Practice item. Set the material below down again exactly, with no pictures.

--- DATA BELOW ---

◆ ◆ ◆ ◆

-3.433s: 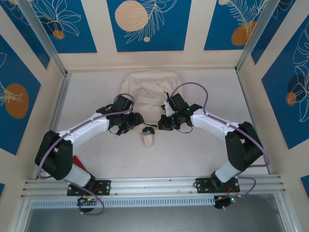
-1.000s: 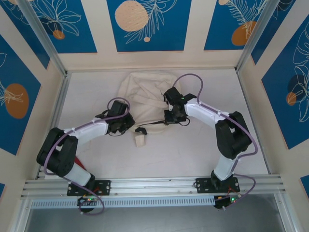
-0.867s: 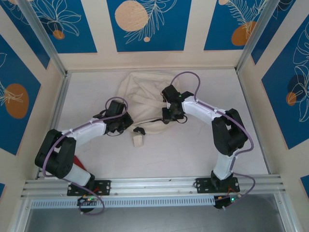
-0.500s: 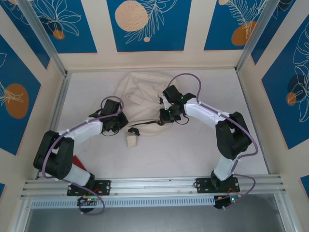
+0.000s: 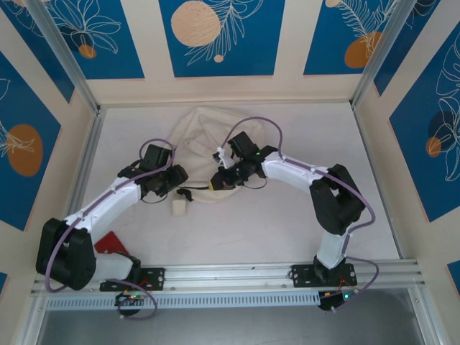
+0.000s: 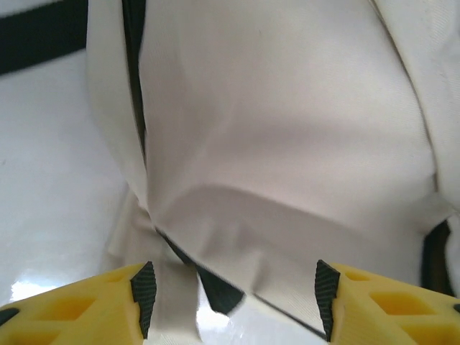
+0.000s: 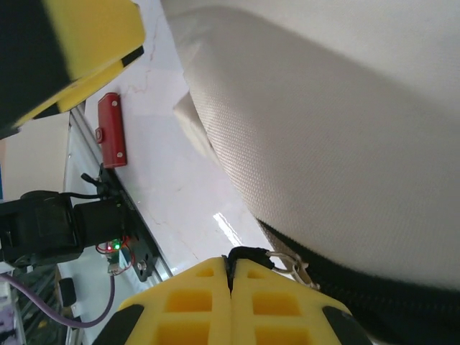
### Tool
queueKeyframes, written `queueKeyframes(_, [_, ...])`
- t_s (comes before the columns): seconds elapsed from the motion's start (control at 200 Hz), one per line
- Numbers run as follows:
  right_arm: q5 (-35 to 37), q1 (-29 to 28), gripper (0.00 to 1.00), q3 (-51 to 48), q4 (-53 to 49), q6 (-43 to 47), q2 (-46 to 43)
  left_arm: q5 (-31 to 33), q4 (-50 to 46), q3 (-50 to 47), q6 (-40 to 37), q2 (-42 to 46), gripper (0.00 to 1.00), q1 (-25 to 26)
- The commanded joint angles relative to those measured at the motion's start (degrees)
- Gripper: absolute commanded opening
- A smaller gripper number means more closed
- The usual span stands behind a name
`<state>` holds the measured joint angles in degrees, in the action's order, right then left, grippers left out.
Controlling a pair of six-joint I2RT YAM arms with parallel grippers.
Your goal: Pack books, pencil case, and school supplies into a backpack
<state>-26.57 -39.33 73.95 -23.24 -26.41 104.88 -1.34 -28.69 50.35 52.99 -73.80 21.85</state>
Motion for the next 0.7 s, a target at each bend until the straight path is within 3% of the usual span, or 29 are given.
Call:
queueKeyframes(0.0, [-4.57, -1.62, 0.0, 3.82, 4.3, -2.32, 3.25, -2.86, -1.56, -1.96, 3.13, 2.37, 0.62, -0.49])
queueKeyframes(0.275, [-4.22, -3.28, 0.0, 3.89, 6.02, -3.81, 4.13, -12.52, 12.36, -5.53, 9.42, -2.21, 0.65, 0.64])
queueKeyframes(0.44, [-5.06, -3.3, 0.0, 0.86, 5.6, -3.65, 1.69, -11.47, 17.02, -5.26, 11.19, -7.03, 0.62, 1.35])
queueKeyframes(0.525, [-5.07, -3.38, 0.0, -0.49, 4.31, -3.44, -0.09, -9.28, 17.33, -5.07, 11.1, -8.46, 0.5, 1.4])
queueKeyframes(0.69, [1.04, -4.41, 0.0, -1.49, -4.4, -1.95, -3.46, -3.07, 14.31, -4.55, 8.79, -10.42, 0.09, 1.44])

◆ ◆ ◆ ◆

--- RESPONSE FOR THIS EXERCISE ---
-3.433s: 
-1.000s: 
-0.867s: 
-0.500s: 
+0.000s: 
+0.000s: 
+0.000s: 
### Tool
queueKeyframes, written `queueKeyframes(_, [_, ...])`
- t_s (comes before the columns): seconds elapsed from the motion's start (control at 200 Hz), one per line
- Numbers run as follows:
  right_arm: q5 (-35 to 37), q1 (-29 to 28), gripper (0.00 to 1.00), q3 (-51 to 48), q4 (-53 to 49), q6 (-43 to 47), q2 (-46 to 43)
  left_arm: q5 (-31 to 33), q4 (-50 to 46), q3 (-50 to 47), q6 (-40 to 37), q2 (-42 to 46), gripper (0.00 to 1.00), q1 (-25 to 26)
- The commanded joint angles relative to those measured at the motion's start (degrees)
- Gripper: absolute commanded opening
- A smaller gripper number means more closed
- The usual span stands behind a name
`<state>` holds the measured joint angles in degrees, in the action's order, right then left, grippers left out.
Controlling a pair of six-joint I2RT YAM arms with parallel grippers.
Your goal: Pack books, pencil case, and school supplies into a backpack
<state>-26.57 -39.33 73.95 -23.24 -26.41 104.88 -1.34 -28.69 50.35 52.99 -73.80 21.85</state>
Motion for the next 0.7 s, a target at each bend until the straight path is within 3% of the usual span, or 29 are given.
Call:
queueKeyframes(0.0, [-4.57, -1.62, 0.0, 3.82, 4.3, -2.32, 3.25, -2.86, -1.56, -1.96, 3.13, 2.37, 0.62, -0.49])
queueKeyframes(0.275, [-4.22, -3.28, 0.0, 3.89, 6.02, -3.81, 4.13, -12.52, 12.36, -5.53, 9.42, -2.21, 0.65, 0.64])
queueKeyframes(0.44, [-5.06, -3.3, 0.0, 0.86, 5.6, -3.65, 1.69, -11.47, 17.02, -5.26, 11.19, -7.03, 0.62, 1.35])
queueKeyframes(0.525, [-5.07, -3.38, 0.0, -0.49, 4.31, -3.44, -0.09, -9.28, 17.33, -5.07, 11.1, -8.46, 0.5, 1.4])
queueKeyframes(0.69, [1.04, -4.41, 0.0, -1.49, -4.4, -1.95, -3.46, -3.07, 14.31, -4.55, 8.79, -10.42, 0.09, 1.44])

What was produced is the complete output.